TASK BRIEF
Among the entries, which lines carry the string "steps"? Copy every one.

DATASET CONTENT
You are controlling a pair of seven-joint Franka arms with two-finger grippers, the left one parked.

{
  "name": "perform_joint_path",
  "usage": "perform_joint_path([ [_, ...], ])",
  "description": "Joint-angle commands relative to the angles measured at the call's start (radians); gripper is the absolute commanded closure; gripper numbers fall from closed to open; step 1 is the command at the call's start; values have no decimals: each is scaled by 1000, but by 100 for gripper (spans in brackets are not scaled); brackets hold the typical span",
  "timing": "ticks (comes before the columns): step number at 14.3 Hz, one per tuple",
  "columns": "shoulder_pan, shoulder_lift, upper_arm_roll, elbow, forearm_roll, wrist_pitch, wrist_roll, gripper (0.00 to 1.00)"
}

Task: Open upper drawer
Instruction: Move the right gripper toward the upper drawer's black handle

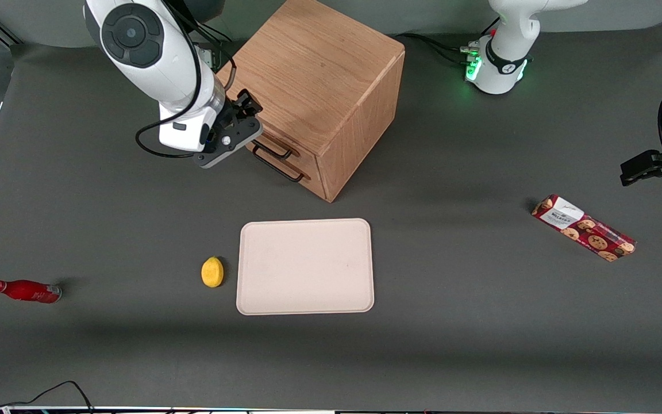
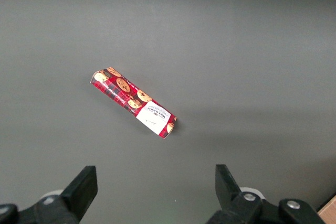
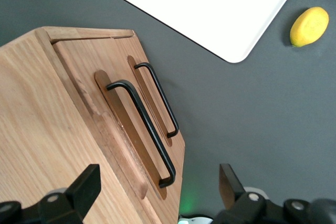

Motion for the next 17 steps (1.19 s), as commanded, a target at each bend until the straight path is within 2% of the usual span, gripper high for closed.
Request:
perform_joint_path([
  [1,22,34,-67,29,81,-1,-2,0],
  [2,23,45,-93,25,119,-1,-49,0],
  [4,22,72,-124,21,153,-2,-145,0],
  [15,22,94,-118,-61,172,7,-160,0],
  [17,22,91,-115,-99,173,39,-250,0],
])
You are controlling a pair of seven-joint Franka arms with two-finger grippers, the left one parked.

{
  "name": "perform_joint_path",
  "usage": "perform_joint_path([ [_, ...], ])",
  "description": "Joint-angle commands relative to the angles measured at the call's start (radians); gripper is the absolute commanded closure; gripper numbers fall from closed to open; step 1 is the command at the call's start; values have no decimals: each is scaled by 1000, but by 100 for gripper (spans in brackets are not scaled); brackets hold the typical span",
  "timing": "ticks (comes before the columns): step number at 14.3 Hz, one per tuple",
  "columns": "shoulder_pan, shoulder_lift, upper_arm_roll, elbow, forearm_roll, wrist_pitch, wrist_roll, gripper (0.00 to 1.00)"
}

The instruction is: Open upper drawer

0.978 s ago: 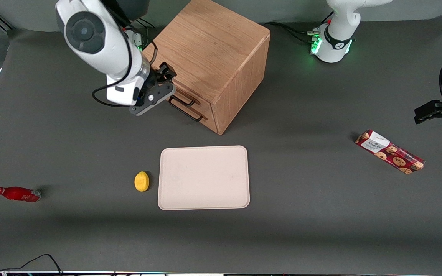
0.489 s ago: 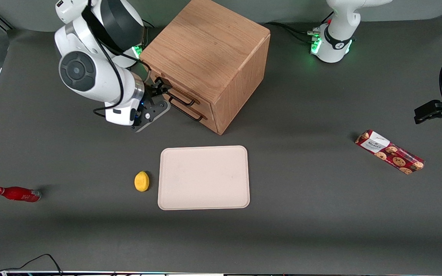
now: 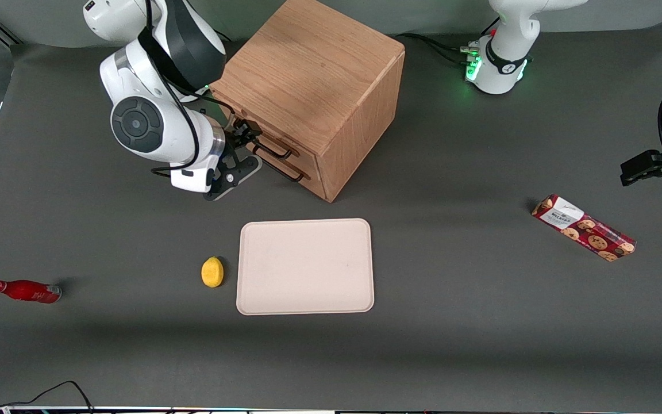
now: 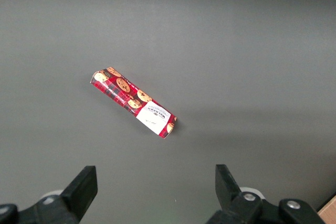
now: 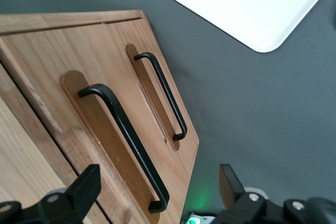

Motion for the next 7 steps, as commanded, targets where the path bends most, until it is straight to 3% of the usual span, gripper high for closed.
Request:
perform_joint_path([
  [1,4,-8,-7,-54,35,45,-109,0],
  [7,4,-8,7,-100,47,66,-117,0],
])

COMPLETED TASK
Motion for the next 17 steps (1.19 s), as commanded, a target at each bend until the straight path is within 2% of the usual span, gripper high for closed.
Motion for the next 7 steps, as commanded, targets where the path bends most, until it is straight to 3% of the usual span, gripper high for closed.

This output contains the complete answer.